Something was wrong with me. I just knew it. I was in my early twenties, freshly graduated from university and starting work at my first full-time job. Flushed with my own success, I threw myself into work, embracing everything it threw back at me. The world was my oyster.

Except this oyster was woefully sick.

WHAT'S WRONG WITH ME?

The first sign was fatigue. No matter how much I rested or how many holidays I took, I was utterly exhausted. Then followed the vocal problems. I lost my voice, not just for weeks, but for years. A host of other strange issues marched through my body: rashes, numbness, gastrointestinal upsets, constant pain. I started seeing doctors and then specialists, trying to work out what was wrong with me.

The scavenger hunt had commenced.

My doctor dismissed me. ‘Oh, you’re just stressed. You need a holiday.’ I rolled my eyes. Of course I needed a holiday. Didn’t everybody? But holidays had not made any difference to my symptoms. Another doctor guessed that I had a virus. Sure, that must be it. A virus that keeps on going for years. A specialist told me I had a ‘weak spot.’ That’s when I realised the stunning truth: the doctors had no clue.

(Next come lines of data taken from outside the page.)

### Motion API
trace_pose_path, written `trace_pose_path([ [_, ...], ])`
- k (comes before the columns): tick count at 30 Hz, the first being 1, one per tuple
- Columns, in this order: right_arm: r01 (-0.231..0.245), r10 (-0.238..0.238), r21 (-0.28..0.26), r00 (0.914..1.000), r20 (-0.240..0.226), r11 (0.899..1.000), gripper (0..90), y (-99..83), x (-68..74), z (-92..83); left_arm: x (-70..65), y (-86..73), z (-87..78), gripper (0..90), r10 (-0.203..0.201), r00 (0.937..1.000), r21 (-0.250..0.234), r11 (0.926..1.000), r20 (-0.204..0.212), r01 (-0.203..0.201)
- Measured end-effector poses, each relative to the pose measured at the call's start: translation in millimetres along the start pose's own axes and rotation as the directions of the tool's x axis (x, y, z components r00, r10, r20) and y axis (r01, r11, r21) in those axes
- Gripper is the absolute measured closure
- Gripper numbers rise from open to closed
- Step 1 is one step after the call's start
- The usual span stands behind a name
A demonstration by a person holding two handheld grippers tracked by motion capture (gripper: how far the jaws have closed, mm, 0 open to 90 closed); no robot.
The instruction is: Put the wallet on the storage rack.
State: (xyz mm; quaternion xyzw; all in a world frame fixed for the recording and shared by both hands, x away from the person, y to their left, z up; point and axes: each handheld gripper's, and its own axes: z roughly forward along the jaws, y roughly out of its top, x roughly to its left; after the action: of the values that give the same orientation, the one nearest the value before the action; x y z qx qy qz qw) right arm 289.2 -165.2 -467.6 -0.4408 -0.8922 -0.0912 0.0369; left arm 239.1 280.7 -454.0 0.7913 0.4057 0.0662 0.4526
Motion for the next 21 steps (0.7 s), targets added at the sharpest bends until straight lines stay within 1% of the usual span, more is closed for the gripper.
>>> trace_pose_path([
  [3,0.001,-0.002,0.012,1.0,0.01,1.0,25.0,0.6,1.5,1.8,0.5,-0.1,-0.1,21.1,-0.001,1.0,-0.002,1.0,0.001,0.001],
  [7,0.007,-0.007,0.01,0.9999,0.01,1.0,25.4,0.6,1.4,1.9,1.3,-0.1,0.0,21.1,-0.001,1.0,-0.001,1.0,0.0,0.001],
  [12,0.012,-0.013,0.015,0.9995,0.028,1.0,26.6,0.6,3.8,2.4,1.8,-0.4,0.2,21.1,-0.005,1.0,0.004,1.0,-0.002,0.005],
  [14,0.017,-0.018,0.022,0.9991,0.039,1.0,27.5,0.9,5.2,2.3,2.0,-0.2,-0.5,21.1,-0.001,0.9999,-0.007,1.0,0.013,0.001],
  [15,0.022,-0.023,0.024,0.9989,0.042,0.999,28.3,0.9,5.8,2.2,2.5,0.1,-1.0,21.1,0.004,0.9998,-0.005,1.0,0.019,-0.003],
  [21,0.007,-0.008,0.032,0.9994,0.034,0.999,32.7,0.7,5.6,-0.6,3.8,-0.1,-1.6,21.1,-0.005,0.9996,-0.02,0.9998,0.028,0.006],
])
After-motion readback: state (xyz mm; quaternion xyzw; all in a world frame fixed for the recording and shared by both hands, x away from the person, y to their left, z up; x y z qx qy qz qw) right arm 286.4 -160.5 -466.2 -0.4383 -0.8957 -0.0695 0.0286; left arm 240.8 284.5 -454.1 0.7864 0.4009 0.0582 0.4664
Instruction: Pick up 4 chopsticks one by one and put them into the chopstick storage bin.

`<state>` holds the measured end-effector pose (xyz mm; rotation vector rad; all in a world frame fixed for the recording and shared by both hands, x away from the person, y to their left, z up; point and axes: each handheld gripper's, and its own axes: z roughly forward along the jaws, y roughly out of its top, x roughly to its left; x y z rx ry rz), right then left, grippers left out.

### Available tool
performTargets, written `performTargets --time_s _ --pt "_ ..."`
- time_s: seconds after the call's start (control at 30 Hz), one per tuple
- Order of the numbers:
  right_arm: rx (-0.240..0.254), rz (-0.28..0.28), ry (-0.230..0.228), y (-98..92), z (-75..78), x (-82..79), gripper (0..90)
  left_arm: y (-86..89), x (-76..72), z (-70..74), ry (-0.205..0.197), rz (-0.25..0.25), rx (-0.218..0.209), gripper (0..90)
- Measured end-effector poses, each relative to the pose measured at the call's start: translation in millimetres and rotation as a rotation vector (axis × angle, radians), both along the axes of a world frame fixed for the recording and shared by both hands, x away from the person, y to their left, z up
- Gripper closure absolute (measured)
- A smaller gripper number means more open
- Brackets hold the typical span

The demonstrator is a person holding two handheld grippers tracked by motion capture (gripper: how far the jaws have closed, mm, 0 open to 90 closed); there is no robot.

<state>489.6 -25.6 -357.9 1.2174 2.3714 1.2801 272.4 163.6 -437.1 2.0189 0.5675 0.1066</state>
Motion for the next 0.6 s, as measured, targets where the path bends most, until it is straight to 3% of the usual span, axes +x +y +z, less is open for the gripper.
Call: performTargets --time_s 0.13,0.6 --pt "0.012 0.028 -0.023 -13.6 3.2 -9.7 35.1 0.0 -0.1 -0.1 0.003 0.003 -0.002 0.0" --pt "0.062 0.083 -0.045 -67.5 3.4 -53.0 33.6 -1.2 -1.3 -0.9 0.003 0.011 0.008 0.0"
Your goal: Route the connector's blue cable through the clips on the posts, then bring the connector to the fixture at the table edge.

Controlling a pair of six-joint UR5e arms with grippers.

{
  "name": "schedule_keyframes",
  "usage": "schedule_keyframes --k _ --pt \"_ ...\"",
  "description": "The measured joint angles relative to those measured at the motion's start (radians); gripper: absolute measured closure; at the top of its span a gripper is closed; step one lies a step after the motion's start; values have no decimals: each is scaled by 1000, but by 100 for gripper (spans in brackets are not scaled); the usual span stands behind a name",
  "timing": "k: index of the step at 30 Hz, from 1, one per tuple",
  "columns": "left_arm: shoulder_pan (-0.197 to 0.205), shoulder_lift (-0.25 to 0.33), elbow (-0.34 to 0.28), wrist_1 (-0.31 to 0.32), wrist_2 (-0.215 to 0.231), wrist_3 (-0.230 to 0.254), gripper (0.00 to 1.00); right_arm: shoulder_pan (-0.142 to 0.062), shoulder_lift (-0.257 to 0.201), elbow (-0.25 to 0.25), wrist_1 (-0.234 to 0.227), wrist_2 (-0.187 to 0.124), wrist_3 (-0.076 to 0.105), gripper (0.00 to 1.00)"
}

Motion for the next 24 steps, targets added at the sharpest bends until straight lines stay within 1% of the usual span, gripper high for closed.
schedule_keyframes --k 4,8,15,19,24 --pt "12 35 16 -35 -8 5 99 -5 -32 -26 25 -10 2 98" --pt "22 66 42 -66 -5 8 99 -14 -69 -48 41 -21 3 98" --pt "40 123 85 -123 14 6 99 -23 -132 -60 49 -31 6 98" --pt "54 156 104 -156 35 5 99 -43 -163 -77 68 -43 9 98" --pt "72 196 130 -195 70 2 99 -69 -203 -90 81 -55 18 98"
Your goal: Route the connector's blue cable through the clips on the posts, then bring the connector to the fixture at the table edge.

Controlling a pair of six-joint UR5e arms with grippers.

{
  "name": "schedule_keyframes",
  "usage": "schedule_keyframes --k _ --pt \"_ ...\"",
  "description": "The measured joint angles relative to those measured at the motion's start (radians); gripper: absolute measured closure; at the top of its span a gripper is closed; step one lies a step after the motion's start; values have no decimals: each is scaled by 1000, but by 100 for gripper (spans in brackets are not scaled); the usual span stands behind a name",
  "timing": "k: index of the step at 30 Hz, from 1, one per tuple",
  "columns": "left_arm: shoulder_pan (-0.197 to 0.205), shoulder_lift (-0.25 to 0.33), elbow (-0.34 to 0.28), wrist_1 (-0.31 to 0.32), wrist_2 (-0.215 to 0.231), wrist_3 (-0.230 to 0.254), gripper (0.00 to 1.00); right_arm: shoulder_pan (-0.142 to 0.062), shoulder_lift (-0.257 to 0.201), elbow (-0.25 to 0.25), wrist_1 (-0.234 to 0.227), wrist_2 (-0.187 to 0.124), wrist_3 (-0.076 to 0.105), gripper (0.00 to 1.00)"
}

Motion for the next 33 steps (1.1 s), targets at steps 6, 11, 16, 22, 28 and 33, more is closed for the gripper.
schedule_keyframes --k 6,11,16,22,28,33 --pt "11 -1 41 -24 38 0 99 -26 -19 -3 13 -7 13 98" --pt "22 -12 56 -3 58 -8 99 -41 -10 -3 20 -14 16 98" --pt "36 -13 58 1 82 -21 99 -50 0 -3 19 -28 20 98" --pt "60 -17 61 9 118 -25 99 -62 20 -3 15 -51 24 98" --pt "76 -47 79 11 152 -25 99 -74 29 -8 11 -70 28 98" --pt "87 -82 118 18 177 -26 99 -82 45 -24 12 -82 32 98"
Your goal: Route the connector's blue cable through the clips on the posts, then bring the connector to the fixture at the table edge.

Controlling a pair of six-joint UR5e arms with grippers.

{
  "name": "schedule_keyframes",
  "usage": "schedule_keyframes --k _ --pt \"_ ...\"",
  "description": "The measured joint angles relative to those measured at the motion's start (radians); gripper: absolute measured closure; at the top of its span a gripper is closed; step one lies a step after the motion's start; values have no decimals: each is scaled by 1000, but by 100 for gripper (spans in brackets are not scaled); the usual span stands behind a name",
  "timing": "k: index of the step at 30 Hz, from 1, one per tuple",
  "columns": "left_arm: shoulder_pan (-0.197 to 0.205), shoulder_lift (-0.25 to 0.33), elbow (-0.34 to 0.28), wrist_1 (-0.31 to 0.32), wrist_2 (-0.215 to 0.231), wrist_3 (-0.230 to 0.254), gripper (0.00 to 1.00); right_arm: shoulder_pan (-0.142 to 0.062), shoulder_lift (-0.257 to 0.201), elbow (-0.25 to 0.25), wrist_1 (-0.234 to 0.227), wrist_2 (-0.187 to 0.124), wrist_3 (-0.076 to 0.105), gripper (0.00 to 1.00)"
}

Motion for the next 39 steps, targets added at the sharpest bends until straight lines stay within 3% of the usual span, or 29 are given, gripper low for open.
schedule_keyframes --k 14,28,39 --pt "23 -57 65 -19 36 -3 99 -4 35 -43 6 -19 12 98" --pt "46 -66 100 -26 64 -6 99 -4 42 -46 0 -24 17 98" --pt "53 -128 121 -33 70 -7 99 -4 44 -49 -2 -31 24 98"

I started a spiritual scavenger hunt. I began praying. I asked the Lord to provide answers for what was going on in my body. I sought his clarity and wisdom. I surrendered my whole life, body and soul, to his loving care again and again. I requested prayer from church and family again and again.

No answers were forthcoming.

Finally, after a heart ‘episode’ (a polite term for what felt like a heart attack), the voicelessness struck again. I dragged myself off to yet another doctor, but this time, praise God and all his angels, he worked out there was an underlying autoimmune problem. He couldn’t tell me which one though, and there are over a hundred different kinds of autoimmune conditions. It was the kind of answer that leads to a bunch of more questions. It drove my perfectionistic brain up the wall.

After more years of testing, head-scratching and banging on heaven’s door, I was given a name for the madness parading through my body: lupus. This autoimmune disease attacks healthy connective tissue and it can affect any organ in the body: heart, lungs, brain, skin, blood, kidneys, bones, nerves and so on. This was the prize for my hunting efforts. And there was a bonus prize: lupus has no known cure. The only treatment is to treat each symptom that arises.

The news was bittersweet, I can tell you. Now the real scavenger hunt began. I undertook a crash course in surviving lupus, otherwise known as lived experience. How could I find a way to cope with this enduring illness without a cure? How could I deal with episodes that strike at any time, even if I’m praying and taking my medication and doing everything right? Could I still work? Could I have children? Could I live the life I wanted to live?

LEARNING ABOUT LUPUS

Living with lupus is like living with Dr Jekyll and Mr Hyde. One moment it’s sitting politely in your living room, sipping soda, telling you what a lovely home you have. Next moment it’s smashing the glass on the floor, throwing the chair across the room and screaming in your face.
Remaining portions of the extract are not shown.